Problem to solve
Everything in the listing should be set down exactly, apart from the pictures.
── Data section
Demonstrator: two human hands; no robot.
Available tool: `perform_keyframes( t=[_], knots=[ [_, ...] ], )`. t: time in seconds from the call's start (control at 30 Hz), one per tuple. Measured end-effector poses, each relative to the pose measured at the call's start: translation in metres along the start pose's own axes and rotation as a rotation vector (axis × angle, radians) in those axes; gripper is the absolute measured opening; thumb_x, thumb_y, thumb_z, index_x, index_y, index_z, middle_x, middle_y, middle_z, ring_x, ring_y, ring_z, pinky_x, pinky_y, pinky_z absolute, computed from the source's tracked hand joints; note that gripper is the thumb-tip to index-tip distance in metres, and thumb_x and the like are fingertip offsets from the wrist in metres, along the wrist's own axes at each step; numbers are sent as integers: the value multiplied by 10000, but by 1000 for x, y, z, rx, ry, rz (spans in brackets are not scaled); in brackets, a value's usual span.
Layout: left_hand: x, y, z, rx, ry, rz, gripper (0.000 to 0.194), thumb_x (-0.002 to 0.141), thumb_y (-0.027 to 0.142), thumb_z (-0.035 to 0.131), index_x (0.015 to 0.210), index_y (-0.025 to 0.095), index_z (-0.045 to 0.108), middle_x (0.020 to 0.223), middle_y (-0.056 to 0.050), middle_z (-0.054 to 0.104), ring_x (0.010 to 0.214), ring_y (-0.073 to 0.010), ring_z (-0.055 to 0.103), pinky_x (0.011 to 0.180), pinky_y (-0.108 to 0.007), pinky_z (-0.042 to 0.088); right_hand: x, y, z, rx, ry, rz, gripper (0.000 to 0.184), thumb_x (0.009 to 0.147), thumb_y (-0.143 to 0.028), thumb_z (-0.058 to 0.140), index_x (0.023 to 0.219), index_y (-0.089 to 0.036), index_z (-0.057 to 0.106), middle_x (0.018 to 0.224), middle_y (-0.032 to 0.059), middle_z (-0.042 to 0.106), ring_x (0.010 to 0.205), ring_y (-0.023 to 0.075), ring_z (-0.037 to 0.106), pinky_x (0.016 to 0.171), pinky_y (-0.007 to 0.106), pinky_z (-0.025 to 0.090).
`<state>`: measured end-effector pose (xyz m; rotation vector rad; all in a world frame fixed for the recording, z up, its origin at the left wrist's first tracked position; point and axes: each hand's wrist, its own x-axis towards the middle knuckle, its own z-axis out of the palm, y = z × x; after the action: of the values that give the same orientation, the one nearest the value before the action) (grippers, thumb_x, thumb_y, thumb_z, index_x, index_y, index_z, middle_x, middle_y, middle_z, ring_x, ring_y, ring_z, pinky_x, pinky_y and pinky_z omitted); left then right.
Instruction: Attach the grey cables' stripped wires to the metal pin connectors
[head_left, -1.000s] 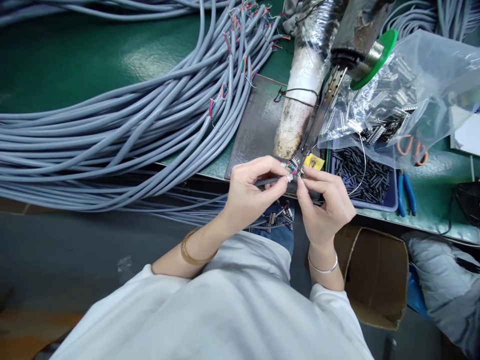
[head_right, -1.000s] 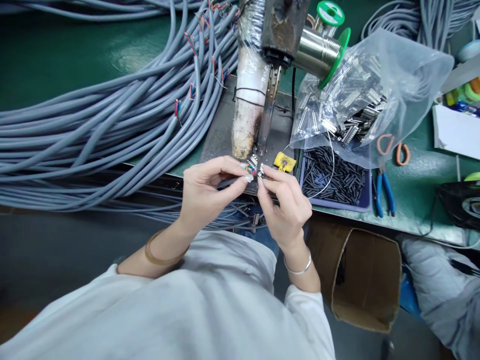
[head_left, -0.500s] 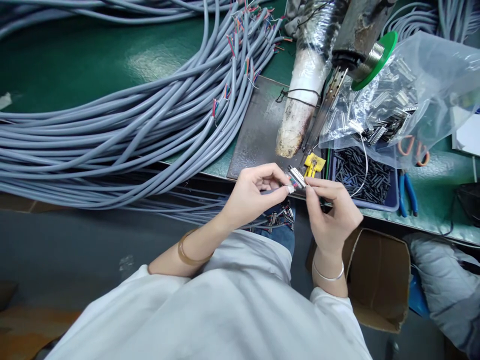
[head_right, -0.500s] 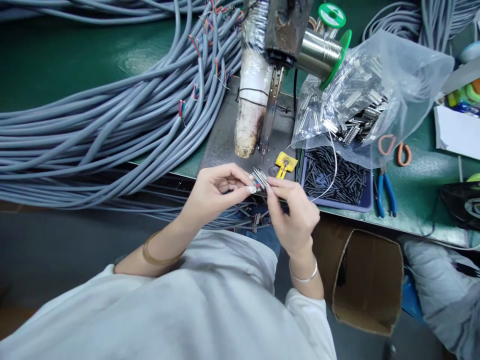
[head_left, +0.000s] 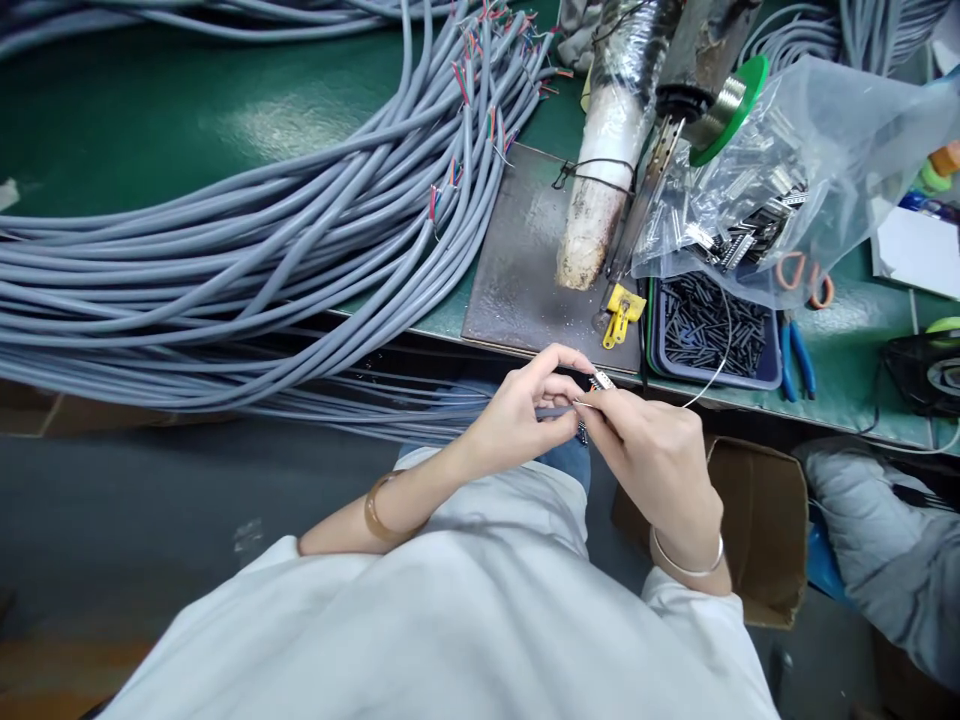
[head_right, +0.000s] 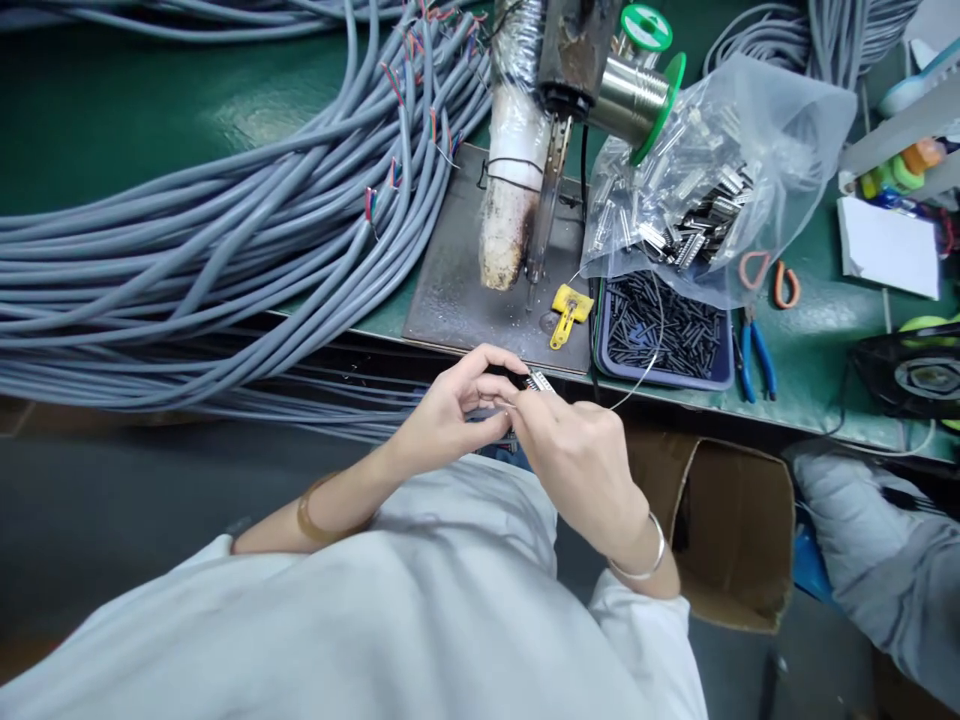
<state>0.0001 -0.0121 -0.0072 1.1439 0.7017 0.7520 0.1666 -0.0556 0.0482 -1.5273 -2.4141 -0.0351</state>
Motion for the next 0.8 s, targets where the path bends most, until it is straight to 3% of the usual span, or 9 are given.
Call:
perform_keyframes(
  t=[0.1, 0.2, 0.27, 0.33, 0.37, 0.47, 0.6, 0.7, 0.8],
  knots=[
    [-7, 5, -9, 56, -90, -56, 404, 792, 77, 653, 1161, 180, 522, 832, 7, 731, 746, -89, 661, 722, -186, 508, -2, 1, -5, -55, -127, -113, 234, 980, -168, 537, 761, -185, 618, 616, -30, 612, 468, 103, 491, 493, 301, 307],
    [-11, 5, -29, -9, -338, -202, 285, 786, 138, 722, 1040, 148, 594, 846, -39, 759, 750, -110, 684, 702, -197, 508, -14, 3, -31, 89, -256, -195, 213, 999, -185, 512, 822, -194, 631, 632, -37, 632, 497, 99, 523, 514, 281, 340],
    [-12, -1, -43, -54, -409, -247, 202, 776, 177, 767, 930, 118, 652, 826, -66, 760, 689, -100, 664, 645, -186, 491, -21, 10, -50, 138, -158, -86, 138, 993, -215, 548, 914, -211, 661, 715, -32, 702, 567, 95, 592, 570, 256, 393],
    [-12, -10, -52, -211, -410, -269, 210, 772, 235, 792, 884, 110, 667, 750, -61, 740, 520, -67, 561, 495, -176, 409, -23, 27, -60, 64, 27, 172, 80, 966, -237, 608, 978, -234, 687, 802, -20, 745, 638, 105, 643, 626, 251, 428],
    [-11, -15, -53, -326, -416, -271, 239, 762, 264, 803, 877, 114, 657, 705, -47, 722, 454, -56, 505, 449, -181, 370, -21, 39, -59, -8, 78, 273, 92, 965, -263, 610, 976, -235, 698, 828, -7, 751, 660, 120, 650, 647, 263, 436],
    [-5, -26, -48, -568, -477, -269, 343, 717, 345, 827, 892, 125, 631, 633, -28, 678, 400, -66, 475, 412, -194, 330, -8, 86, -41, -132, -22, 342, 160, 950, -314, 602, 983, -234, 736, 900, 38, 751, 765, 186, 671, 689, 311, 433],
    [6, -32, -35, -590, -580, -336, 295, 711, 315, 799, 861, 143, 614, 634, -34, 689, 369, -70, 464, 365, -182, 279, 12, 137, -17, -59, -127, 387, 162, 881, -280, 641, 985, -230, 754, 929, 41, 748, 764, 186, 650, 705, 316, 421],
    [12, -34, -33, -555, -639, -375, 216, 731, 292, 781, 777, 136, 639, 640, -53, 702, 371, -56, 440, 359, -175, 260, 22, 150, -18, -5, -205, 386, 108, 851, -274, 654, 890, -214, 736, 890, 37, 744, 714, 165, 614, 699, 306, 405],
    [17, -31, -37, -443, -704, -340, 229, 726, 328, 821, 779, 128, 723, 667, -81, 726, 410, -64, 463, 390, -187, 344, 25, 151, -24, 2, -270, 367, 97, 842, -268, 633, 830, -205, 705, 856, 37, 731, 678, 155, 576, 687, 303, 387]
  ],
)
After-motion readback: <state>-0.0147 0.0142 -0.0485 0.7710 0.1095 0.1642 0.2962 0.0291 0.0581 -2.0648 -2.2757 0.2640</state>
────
Exercise response
Demonstrator: two human hands; no robot.
Available tool: `perform_keyframes( t=[_], knots=[ [_, ...] ], )`. t: time in seconds from the call's start (control at 30 Hz), one per tuple. Measured end-effector poses, each relative to the pose measured at the call's start: translation in metres along the start pose's own axes and rotation as a rotation vector (axis × angle, radians) in those axes; gripper is the absolute measured opening; thumb_x, thumb_y, thumb_z, index_x, index_y, index_z, middle_x, middle_y, middle_z, ring_x, ring_y, ring_z, pinky_x, pinky_y, pinky_z absolute, computed from the source's tracked hand joints; note that gripper is the thumb-tip to index-tip distance in metres, and thumb_x and the like are fingertip offsets from the wrist in metres, along the wrist's own axes at each step; numbers are sent as integers: the value multiplied by 10000, but by 1000 for x, y, z, rx, ry, rz (spans in brackets are not scaled); in brackets, a value's usual span.
Layout: left_hand: x, y, z, rx, ry, rz, gripper (0.000 to 0.194), thumb_x (-0.002 to 0.141), thumb_y (-0.027 to 0.142), thumb_z (-0.035 to 0.131), index_x (0.015 to 0.210), index_y (-0.025 to 0.095), index_z (-0.045 to 0.108), middle_x (0.020 to 0.223), middle_y (-0.056 to 0.050), middle_z (-0.054 to 0.104), ring_x (0.010 to 0.214), ring_y (-0.073 to 0.010), ring_z (-0.055 to 0.103), pinky_x (0.011 to 0.180), pinky_y (-0.108 to 0.007), pinky_z (-0.042 to 0.088); right_hand: x, y, z, rx, ry, rz, gripper (0.000 to 0.184), thumb_x (0.009 to 0.147), thumb_y (-0.143 to 0.028), thumb_z (-0.058 to 0.140), index_x (0.023 to 0.219), index_y (-0.089 to 0.036), index_z (-0.057 to 0.106), middle_x (0.018 to 0.224), middle_y (-0.032 to 0.059), middle_z (-0.042 to 0.106), ring_x (0.010 to 0.205), ring_y (-0.023 to 0.075), ring_z (-0.037 to 0.106), pinky_x (0.016 to 0.171), pinky_y (-0.007 to 0.106), pinky_z (-0.025 to 0.090).
`<state>`: measured end-effector pose (xyz m; rotation vector rad; all in a world frame fixed for the recording, z up, its origin at the left wrist's first tracked position; point and axes: each hand's wrist, its own x-axis towards the middle knuckle, its own z-axis out of the palm, y = z × x; after the action: of the values that give the same orientation, the one nearest the value before the action) (grippers, thumb_x, thumb_y, thumb_z, index_x, index_y, index_z, middle_x, middle_y, middle_z, ring_x, ring_y, ring_z, pinky_x, pinky_y and pinky_z omitted); left then right.
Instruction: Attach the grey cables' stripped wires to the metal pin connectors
[head_left, -1.000s] 
[head_right, -1.000s] 
[head_left, -0.500s] 
[head_right, -0.500s] 
[head_left, +0.000s] 
[head_right, +0.000s] 
<state>0.0001 -0.0121 -0.0072 1.1439 0.7017 0.7520 0.1666 -0.0556 0.0482 -1.5273 -2.4141 -0.0351</state>
Motion for the next 0.8 s, targets where the path bends most, until it is straight to 3% of the usual span, or 9 are given.
Call:
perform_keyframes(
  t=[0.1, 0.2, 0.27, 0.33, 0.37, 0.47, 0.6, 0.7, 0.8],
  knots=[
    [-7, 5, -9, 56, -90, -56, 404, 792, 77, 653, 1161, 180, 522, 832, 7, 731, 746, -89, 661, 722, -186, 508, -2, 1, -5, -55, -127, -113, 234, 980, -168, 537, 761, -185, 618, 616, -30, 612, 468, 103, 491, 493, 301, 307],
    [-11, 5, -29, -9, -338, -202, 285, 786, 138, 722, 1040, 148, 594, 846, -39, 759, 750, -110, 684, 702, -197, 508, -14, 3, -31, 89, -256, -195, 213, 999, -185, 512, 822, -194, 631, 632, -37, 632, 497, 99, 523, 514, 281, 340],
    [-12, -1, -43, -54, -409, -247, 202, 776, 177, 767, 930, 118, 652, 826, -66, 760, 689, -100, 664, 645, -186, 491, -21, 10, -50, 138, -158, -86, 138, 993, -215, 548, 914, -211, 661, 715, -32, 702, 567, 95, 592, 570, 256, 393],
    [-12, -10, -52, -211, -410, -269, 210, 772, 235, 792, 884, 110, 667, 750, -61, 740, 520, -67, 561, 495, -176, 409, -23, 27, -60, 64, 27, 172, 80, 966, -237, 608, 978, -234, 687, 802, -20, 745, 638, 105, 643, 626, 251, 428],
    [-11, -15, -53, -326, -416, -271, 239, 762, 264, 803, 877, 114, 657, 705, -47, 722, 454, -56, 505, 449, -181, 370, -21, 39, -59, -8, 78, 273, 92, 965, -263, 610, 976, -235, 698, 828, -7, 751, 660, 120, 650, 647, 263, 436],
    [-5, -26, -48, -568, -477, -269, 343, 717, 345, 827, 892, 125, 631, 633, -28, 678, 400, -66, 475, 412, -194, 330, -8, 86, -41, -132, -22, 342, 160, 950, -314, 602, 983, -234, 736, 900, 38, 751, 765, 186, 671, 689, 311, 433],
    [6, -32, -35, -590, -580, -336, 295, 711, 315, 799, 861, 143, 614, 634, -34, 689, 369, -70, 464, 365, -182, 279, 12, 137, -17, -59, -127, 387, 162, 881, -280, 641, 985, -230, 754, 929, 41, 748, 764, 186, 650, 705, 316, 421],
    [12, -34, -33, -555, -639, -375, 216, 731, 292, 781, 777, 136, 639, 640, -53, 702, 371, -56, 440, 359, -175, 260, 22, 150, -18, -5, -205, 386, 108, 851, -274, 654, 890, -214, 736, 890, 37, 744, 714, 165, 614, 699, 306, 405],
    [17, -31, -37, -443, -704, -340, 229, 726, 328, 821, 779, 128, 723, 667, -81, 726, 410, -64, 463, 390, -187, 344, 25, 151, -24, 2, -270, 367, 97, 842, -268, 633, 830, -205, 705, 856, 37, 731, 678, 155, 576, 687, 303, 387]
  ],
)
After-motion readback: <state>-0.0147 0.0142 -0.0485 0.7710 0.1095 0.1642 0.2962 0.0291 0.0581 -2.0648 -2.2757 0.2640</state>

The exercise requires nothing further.